R語言數據建模流程分析
Intro
近期在整理數據分析流程,找到瞭之前寫的一篇代碼,分享給大傢。這是我上學時候做的一個項目,當時由於經驗不足產生瞭一些問題,這些問題會在之後一點一點給大傢討論,避免各位踩坑。本篇分享會帶一些講解,可能有些地方不夠清楚,歡迎留言討論。
本次除瞭分享之外也是對自己之前項目的一個復盤。還是使用R語言(畢竟是我鐘愛的語言)。Python的如果有需求之後會放別的項目。
本篇中包含瞭數據導入,清洗,可視化,特征工程,建模的代碼,大傢可以選擇需要的去參考。
項目背景
數據來自Online Shopper’s Intention 包含12,330 條數據, 10個計數型特征和8個類別型特征。 使用‘Revenue’ 作為標簽進行建模。最終目的就是根據拿到的這些數據去建立一個可以預測Revenue的模型。
前期準備
首先你要下載一個R語言以及它的舒適版本R studio。怎麼下載呢,把我之前文章上的話直接粘過來哈哈
安裝R以及Rstudio
如果之前有用過R的朋友請忽略這一段。
安裝R非常簡單,直接官網下載
之後下載Rstudio,這個相當於R語言的開掛版,界面相比於R來說非常友好,輔助功能也很多,下載地址
#註意Rstudio是基於R語言的,需要下載安裝R語言後才可以安裝使用。
安裝好瞭後運行以下代碼來導入package們。
setwd("~/Desktop/STAT5003/Ass") #選擇項目存放的位置,同樣這也是你數據csv存放的位置 # install.packages("xxx") 如果之前沒有裝過以下的包,先用這句話來裝包,然後再去load # the following packages are for the EDA part library(GGally) library(ggcorrplot) library(psych) library(ggstatsplot) library(ggplot2) library(grid) # the following packages are for the Model part library(MASS) library(Boruta) # Feature selection with the Boruta algorithm library(caret) library(MLmetrics) library(class) library(neuralnet) library(e1071) library(randomForest) library(keras)

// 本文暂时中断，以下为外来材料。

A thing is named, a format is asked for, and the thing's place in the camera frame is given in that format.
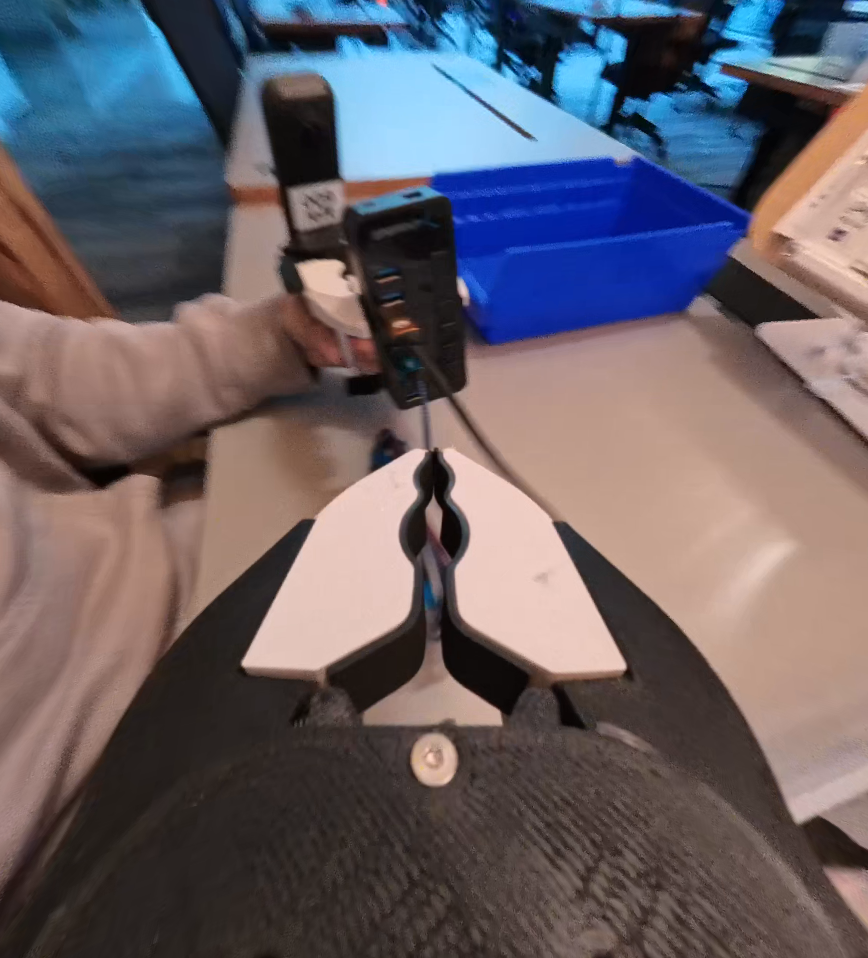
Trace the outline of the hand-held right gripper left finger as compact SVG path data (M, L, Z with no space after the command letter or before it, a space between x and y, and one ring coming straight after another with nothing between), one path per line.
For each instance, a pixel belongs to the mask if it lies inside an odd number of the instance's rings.
M320 510L241 660L245 673L342 689L361 712L416 676L434 464L411 450Z

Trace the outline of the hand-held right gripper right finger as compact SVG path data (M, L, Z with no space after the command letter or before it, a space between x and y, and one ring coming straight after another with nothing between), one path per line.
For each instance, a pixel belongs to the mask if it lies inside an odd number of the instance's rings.
M628 664L560 535L522 490L455 449L434 453L448 673L502 715L526 688L622 677Z

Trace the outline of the black USB hub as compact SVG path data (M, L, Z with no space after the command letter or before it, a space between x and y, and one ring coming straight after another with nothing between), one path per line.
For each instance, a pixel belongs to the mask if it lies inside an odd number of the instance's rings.
M449 199L424 186L349 206L348 263L380 362L400 411L464 390L464 303L457 284Z

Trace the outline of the person's left forearm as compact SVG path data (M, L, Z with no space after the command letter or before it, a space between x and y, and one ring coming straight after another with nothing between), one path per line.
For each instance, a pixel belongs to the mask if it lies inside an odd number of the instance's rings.
M52 315L0 300L0 462L53 488L307 390L285 300L206 295L169 321Z

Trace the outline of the white desk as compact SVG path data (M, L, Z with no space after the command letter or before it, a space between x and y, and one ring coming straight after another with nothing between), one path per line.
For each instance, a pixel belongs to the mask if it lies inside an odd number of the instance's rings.
M331 84L345 175L630 150L458 54L255 55L227 153L224 291L275 292L283 240L258 87ZM557 514L667 612L724 681L798 821L868 848L868 447L742 323L682 314L472 344L464 403Z

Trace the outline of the brown background desk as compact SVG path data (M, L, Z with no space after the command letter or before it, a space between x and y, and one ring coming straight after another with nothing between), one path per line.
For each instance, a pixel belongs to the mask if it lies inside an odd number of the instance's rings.
M865 87L820 72L818 56L728 56L719 72L750 86L791 96L800 101L840 107Z

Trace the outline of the person's left hand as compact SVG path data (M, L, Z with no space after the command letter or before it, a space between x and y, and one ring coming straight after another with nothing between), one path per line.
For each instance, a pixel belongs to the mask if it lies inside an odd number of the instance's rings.
M375 344L368 338L350 337L315 318L303 298L285 293L279 301L280 320L286 336L315 369L348 368L359 374L380 372Z

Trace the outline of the dark upright panel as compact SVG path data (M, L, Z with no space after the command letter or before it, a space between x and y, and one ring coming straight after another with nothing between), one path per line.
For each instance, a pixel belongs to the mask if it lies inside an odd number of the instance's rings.
M245 50L223 1L143 1L224 148L236 118Z

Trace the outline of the blue plastic bin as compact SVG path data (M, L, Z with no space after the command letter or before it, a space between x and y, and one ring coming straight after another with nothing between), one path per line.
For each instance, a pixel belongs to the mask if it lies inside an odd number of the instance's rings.
M750 213L655 163L591 158L438 174L467 314L493 345L679 313Z

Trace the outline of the wooden panel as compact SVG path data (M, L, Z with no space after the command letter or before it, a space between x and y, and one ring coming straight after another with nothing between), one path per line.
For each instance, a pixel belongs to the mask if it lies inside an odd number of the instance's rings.
M84 320L115 315L1 144L0 299Z

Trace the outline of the white pulp tray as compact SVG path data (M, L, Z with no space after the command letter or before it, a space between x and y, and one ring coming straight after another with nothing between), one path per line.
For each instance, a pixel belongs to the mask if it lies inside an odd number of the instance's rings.
M756 337L868 443L868 327L846 317L772 321Z

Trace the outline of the white printed sheets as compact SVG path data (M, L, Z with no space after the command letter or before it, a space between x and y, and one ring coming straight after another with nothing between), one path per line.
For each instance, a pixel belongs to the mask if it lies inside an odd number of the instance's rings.
M868 130L772 231L782 266L868 324Z

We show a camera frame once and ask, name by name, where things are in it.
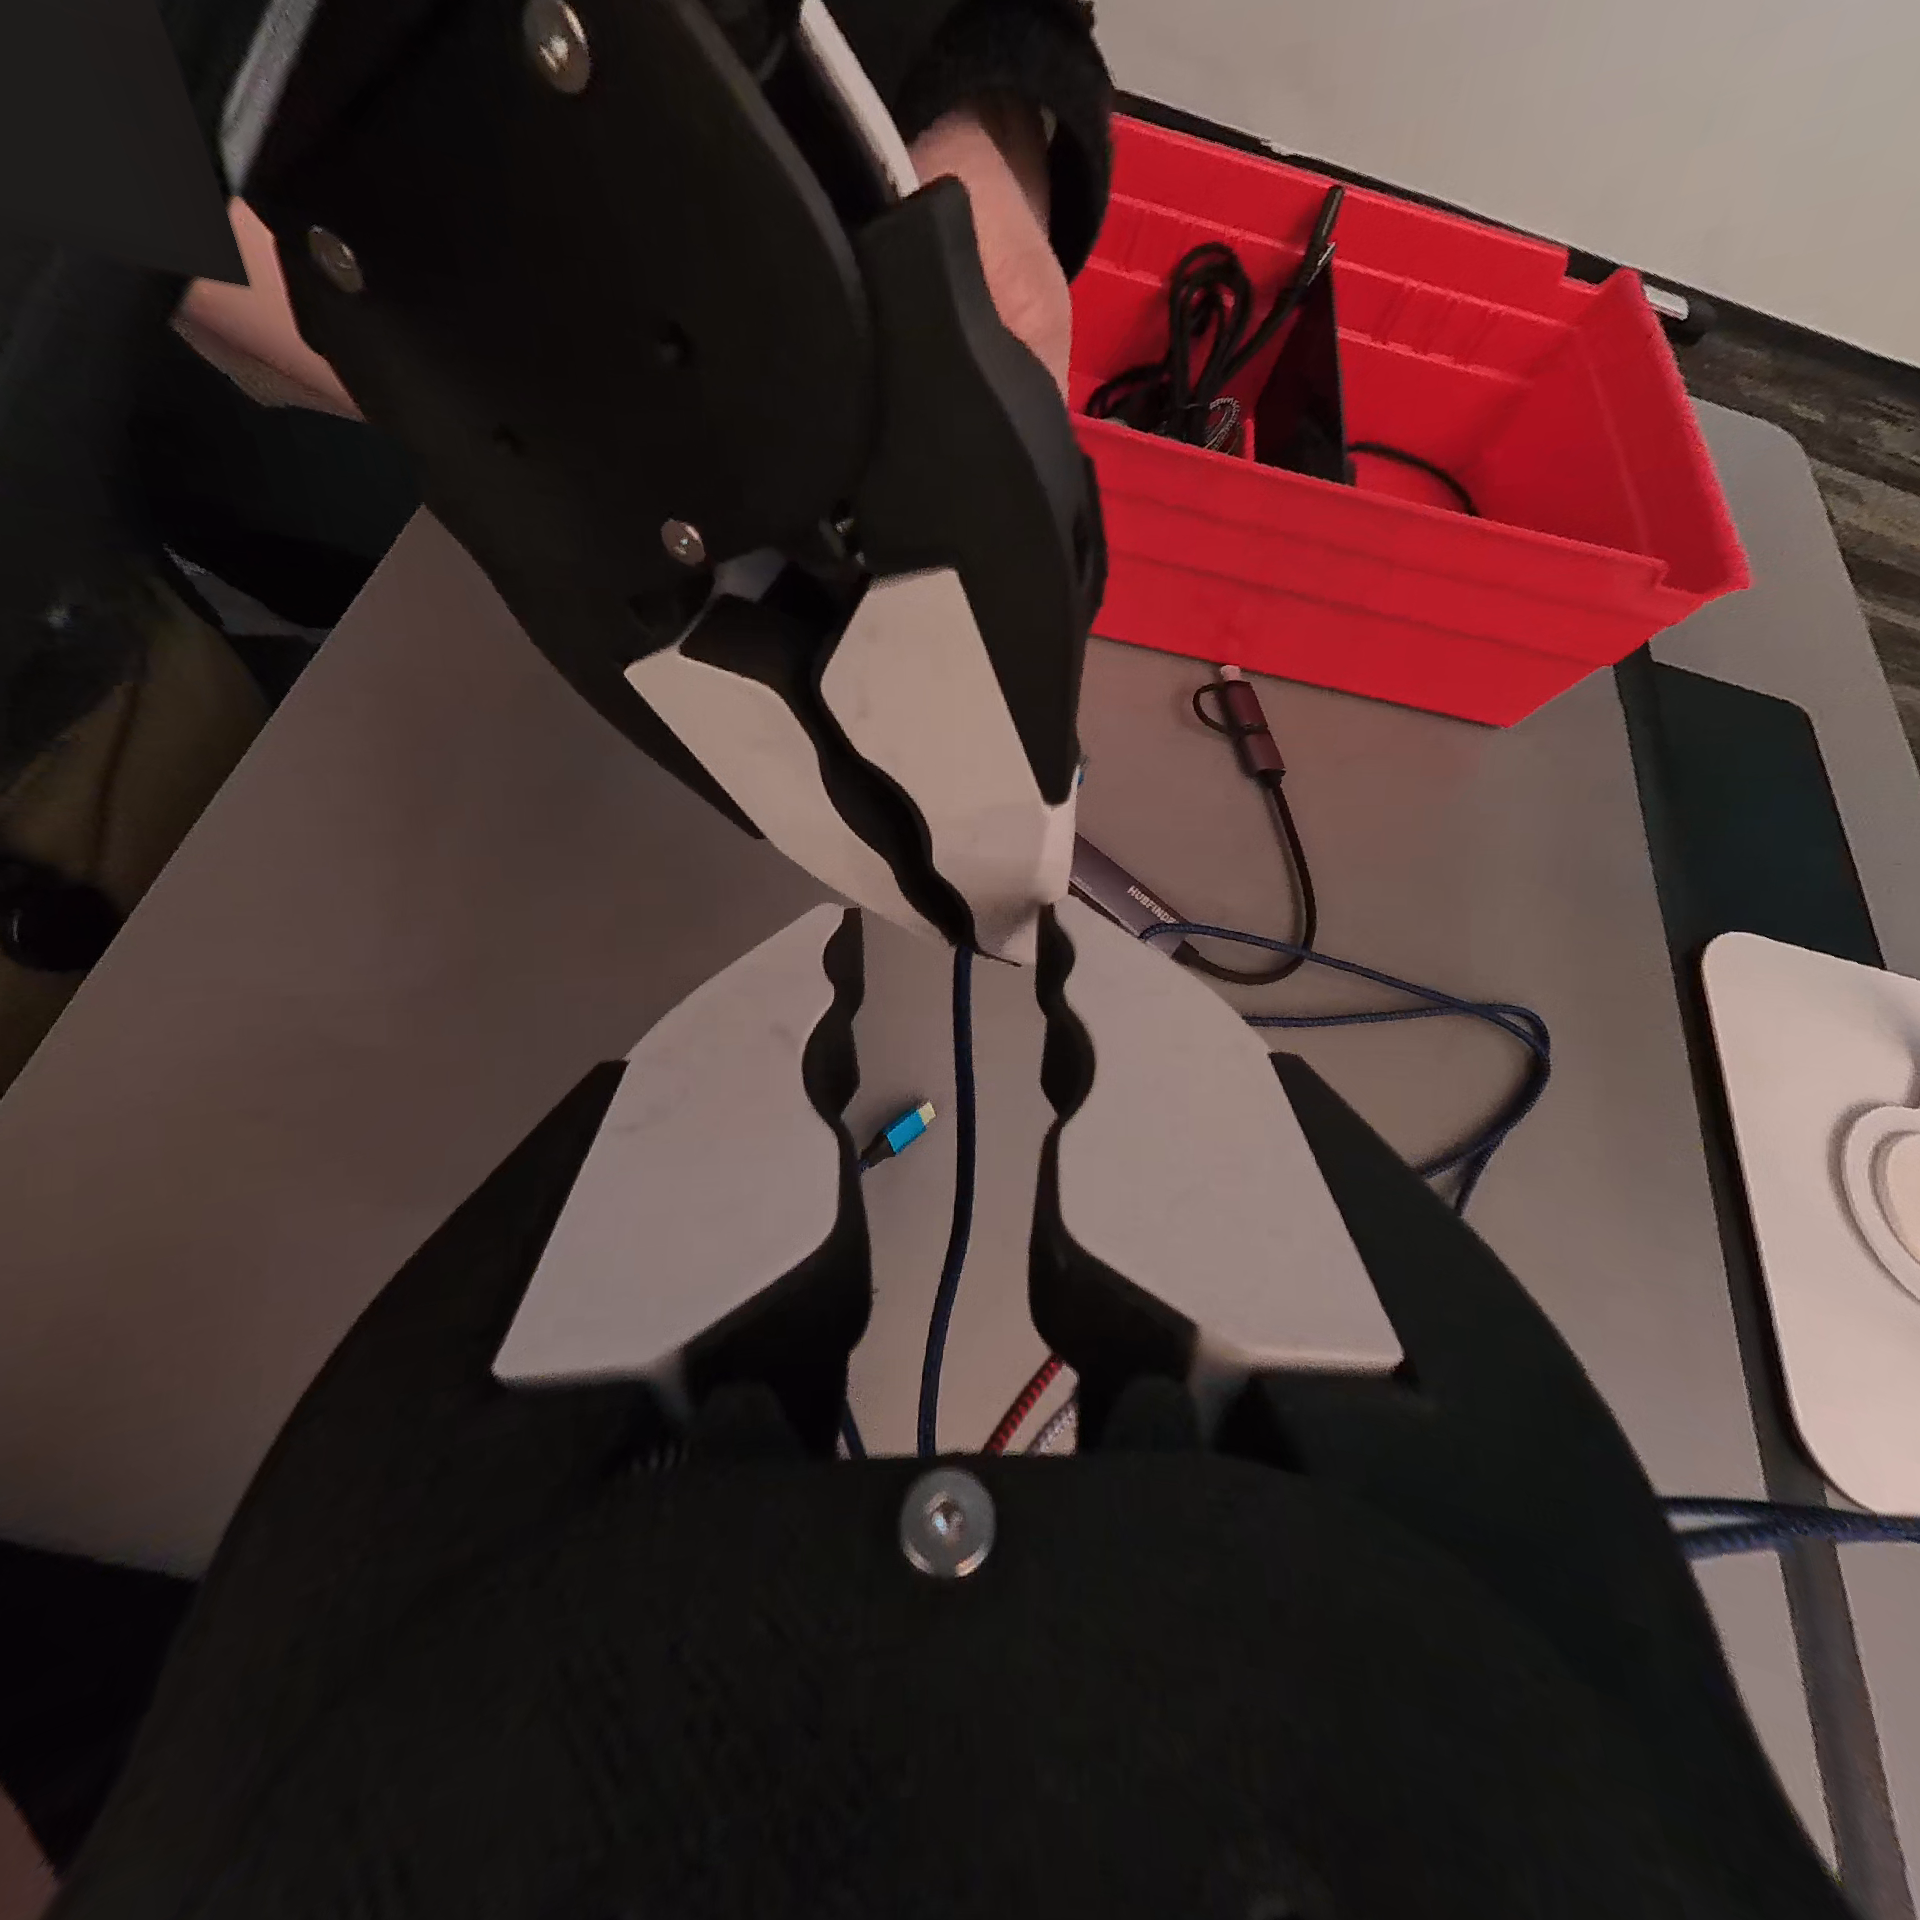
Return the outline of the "white stand base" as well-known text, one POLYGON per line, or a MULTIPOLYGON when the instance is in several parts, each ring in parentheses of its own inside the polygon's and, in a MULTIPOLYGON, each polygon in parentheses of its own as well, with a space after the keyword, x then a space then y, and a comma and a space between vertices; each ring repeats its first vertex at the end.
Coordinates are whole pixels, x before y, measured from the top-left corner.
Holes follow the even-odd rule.
POLYGON ((1918 1510, 1918 986, 1724 933, 1701 987, 1792 1427, 1825 1481, 1918 1510))

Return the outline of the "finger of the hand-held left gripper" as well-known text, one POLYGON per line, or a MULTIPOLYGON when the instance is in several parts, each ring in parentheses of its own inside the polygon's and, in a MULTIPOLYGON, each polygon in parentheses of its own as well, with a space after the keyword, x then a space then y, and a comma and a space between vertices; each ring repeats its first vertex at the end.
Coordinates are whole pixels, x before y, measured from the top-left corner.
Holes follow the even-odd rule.
POLYGON ((678 644, 635 660, 627 683, 670 726, 760 835, 809 877, 851 906, 949 947, 972 947, 966 930, 939 929, 909 902, 878 849, 832 803, 818 748, 773 689, 721 666, 683 659, 678 644))
POLYGON ((1042 798, 957 574, 870 583, 822 669, 822 701, 909 801, 974 948, 1032 966, 1042 915, 1070 890, 1077 791, 1042 798))

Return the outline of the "olive pants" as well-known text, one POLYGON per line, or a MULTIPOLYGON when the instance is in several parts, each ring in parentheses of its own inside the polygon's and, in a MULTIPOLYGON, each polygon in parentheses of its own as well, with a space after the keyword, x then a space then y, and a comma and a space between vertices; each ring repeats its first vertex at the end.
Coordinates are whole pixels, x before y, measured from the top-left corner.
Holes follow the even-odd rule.
POLYGON ((162 579, 4 620, 4 1089, 267 718, 234 643, 162 579))

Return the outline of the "grey usb hub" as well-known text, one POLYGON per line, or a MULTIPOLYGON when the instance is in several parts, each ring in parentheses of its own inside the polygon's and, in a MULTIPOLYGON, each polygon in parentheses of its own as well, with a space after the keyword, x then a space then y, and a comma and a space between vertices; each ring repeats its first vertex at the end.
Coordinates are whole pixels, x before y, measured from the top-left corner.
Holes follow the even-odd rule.
POLYGON ((1184 916, 1081 831, 1073 838, 1070 897, 1140 942, 1160 942, 1178 965, 1198 969, 1190 942, 1165 933, 1184 926, 1184 916))

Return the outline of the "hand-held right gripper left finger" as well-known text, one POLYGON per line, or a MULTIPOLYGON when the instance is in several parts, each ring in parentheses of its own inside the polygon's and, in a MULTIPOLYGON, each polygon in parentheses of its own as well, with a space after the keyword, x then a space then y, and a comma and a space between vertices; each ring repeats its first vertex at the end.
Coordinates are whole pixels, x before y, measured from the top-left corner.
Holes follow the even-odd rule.
POLYGON ((773 1395, 832 1449, 873 1311, 845 1113, 864 924, 818 906, 664 1014, 606 1116, 493 1358, 514 1388, 650 1388, 676 1421, 773 1395))

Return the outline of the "person's left hand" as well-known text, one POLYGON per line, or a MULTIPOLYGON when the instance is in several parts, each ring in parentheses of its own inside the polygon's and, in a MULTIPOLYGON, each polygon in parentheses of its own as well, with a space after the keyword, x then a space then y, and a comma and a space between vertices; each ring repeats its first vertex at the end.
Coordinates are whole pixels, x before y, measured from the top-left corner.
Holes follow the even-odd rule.
POLYGON ((1044 109, 998 92, 950 107, 909 145, 909 158, 922 186, 950 179, 966 190, 998 321, 1067 393, 1073 300, 1049 235, 1044 109))

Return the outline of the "red plastic bin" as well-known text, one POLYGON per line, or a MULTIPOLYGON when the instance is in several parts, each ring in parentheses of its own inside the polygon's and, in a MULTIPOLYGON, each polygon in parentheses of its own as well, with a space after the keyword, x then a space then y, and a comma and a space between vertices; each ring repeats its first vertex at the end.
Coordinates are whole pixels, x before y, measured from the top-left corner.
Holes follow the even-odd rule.
POLYGON ((1096 631, 1174 655, 1512 726, 1750 567, 1640 274, 1572 274, 1520 231, 1348 186, 1333 321, 1352 483, 1262 452, 1285 343, 1227 382, 1237 447, 1154 438, 1084 407, 1169 345, 1169 283, 1227 246, 1262 316, 1333 180, 1132 115, 1073 287, 1075 429, 1110 574, 1096 631))

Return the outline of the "black flat device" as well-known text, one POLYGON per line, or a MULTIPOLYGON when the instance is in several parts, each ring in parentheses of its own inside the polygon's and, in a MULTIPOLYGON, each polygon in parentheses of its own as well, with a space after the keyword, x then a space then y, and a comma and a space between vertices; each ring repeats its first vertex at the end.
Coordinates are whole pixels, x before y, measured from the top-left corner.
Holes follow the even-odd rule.
POLYGON ((1337 487, 1353 483, 1331 262, 1312 276, 1285 326, 1253 428, 1258 463, 1337 487))

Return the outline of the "dark green mat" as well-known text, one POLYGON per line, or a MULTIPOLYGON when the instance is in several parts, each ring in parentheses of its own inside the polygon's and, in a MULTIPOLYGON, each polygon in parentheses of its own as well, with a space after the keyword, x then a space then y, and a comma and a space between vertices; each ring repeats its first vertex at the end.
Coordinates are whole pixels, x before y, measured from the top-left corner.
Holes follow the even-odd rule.
POLYGON ((1650 649, 1620 660, 1616 692, 1676 966, 1691 977, 1724 933, 1881 966, 1808 716, 1650 649))

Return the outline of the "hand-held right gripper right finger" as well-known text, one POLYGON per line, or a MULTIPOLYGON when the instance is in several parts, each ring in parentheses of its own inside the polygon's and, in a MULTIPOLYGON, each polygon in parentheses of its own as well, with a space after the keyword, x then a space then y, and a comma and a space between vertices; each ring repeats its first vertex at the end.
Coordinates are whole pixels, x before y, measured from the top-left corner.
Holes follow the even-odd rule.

導入的包有些多,keras那個的安裝可以參考我之前的文章 (R語言基於Keras的MLP神經網絡詳解
https://blog.csdn.net/zhaotian151/article/details/84305440 )
數據描述
首先啊把這個數據下載到你的電腦上,然後用以下代碼導入R就可以瞭。
dataset <- read.csv("online_shoppers_intention.csv") str(dataset)
str()這個function可以看到你這個數據的屬性,輸出如下:
此時發現數據格式有int,number,factor等等。為瞭之後建分析和建模方便,我們先統一數據格式。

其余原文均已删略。